Solo soy la hija “normal” de un duque – Capítulo 39: Un acto por la mañana

Traducido por Lugiia

Editado por Yonile


Al abrir los ojos, veo un techo diferente al habitual. Siento un calor en mi espalda y unos brazos acariciándome suavemente.

—Rosarin…

Cuando me giro hacia el otro lado, veo a Dirk sonriéndome.

—Para que Rosarin duerma a mi lado, qué bonito sueño es… —murmura en un trance, acariciando mi cuerpo. No, esto es malo. Esta forma de tocar es mala.

—Espera…

Justo cuando quiero detenerlo y decirle que esto no es un sueño, me coloca un dedo dentro de la boca, evitando que hable.

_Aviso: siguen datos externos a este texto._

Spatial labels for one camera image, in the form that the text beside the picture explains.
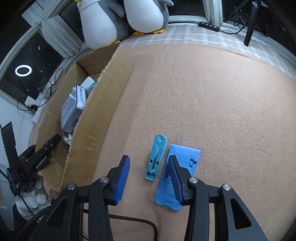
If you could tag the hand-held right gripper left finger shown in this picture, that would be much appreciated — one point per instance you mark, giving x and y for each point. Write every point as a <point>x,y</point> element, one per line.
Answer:
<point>122,180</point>

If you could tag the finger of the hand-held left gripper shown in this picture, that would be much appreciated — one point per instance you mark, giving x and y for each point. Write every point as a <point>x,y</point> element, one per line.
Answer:
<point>49,144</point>
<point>11,146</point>

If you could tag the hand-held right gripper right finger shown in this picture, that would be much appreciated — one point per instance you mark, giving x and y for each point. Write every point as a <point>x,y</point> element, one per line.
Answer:
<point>174,180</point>

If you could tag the blue plastic plate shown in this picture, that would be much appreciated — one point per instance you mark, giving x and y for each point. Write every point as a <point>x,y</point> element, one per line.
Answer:
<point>185,157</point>

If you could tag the white labelled box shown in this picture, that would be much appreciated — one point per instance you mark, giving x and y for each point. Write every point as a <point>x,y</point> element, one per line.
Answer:
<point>72,109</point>

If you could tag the cardboard box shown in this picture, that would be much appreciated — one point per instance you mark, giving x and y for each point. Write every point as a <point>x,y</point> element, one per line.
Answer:
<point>101,111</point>

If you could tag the white charger plug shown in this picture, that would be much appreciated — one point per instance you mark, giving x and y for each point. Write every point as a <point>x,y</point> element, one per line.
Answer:
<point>89,83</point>

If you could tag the person's left hand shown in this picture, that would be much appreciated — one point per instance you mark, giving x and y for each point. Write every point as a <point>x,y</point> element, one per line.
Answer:
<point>32,199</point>

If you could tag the white power strip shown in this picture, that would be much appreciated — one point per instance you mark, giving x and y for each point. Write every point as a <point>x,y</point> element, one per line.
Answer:
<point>39,109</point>

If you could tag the large penguin plush toy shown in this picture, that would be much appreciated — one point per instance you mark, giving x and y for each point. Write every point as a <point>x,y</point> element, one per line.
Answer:
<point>99,25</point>

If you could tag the plaid blanket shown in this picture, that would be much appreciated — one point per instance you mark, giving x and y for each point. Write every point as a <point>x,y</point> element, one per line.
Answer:
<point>208,38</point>

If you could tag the small penguin plush toy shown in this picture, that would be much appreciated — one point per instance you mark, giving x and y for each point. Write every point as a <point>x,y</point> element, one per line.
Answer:
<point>145,16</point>

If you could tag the white wall adapter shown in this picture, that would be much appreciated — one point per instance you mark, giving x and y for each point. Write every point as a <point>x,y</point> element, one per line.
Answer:
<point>29,101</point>

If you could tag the white window frame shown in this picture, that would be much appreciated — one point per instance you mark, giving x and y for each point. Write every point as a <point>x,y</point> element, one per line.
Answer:
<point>46,25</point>

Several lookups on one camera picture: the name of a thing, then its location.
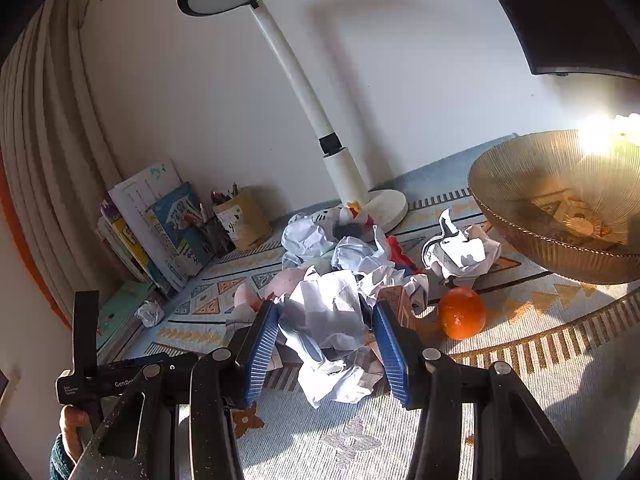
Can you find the black mesh pen holder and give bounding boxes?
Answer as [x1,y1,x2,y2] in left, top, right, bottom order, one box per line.
[197,215,238,261]

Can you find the paper with black print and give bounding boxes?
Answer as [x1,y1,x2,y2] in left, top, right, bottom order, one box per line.
[422,208,502,281]

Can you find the white desk lamp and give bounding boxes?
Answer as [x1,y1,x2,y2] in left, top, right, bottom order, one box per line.
[175,0,410,226]

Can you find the person's left forearm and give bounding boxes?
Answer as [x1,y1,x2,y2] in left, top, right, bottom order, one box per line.
[49,432,83,480]

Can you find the brown paper pen holder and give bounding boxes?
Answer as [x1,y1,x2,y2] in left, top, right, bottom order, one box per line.
[212,187,273,252]

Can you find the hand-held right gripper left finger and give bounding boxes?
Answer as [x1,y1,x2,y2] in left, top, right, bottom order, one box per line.
[69,300,283,480]

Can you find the amber ribbed glass bowl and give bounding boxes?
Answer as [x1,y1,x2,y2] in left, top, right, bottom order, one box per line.
[467,130,640,286]

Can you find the orange and blue snack packet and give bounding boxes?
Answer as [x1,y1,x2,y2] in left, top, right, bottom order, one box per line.
[385,235,426,276]

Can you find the patterned woven table mat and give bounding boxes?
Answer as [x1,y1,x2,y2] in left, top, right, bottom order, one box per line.
[95,132,640,480]

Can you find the white cat plush toy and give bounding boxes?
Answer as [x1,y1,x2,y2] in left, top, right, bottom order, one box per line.
[310,201,376,241]

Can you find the black monitor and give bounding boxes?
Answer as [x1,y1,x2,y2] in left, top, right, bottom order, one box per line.
[472,0,640,80]

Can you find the bunch of pens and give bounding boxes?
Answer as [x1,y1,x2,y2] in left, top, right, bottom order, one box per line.
[210,182,241,206]
[182,202,211,226]

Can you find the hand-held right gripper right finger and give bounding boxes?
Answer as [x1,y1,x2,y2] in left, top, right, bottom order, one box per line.
[372,300,581,480]

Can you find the white paper booklet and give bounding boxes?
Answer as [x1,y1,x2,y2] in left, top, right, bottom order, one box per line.
[107,160,183,221]

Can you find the blue workbook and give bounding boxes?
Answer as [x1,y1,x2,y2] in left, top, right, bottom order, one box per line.
[145,182,218,281]

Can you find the orange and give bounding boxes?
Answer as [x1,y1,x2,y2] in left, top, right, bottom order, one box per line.
[437,287,487,341]

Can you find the small white paper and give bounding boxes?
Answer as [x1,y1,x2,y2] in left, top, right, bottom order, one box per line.
[135,300,166,328]

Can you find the person's left hand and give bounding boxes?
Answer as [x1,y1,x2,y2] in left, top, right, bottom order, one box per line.
[59,405,93,463]

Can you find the green flat book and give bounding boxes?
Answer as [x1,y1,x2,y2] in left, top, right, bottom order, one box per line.
[95,280,156,351]

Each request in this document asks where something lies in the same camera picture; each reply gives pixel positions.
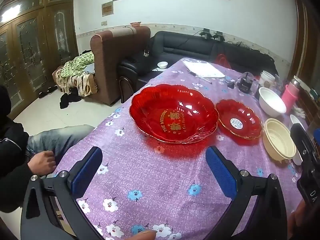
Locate green patterned blanket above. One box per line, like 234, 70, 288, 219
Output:
62, 51, 95, 78

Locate small red plastic plate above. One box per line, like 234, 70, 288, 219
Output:
215, 99, 263, 140

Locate beige plastic bowl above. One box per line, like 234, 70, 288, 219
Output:
263, 118, 297, 162

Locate white plastic jar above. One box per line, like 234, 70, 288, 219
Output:
260, 71, 275, 88

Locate large red plastic plate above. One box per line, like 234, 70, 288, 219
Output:
129, 84, 220, 144

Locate small white bowl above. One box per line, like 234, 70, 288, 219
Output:
289, 114, 304, 166

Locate wooden glass-door cabinet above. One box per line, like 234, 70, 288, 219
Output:
0, 0, 79, 119

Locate black leather sofa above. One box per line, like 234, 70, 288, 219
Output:
118, 31, 279, 93

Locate pink ribbed cup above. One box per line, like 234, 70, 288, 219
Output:
281, 84, 300, 114

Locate red plastic bag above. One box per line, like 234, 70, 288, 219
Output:
214, 54, 232, 68

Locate black clothing heap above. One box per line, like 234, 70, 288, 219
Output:
59, 87, 83, 109

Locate beige patterned blanket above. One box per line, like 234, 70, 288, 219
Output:
52, 66, 98, 97

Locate person's right hand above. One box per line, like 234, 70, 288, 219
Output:
287, 200, 309, 240

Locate black round desk gadget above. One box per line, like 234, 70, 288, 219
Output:
237, 72, 253, 94

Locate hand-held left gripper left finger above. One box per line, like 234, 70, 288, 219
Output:
20, 146, 103, 240

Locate brown armchair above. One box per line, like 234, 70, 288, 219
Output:
90, 26, 151, 106

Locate dark wooden chair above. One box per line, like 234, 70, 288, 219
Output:
119, 76, 137, 103

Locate steel lidded bottle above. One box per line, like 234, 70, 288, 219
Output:
290, 76, 302, 90

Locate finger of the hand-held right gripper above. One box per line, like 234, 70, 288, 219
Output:
290, 124, 317, 165

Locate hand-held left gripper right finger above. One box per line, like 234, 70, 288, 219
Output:
205, 145, 288, 240

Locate wooden door frame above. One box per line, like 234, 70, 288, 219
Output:
294, 0, 320, 93

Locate wall plaque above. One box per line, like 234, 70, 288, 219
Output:
102, 1, 113, 17

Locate white paper notebook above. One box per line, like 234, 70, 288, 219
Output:
184, 60, 225, 78

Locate wooden sideboard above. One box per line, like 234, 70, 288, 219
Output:
297, 87, 320, 130

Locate black pen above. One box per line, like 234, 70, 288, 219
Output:
187, 70, 213, 84

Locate white gloves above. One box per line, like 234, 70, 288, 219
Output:
292, 105, 307, 119

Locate purple floral tablecloth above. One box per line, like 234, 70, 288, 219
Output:
54, 57, 310, 240

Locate person's left hand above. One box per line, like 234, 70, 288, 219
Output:
130, 230, 157, 240

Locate large white foam bowl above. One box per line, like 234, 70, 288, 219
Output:
258, 87, 287, 118

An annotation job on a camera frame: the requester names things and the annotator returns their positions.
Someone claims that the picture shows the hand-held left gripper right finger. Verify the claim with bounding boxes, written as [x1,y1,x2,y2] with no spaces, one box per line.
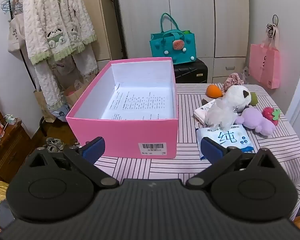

—Qué linda… —murmura y empieza a desabrocharme los botones de mi pecho. Mi pecho queda expuesto y, antes de que su mano pueda acariciarlo, genero electricidad estática con un hechizo que no necesita un canto, y lo golpeo con eso. A mí también me duele un poco.

—¿Eh…?

Dirk se congela en el lugar. Sacando su dedo de mi boca, respondo:

—Buenos días. No es un sueño, es la realidad.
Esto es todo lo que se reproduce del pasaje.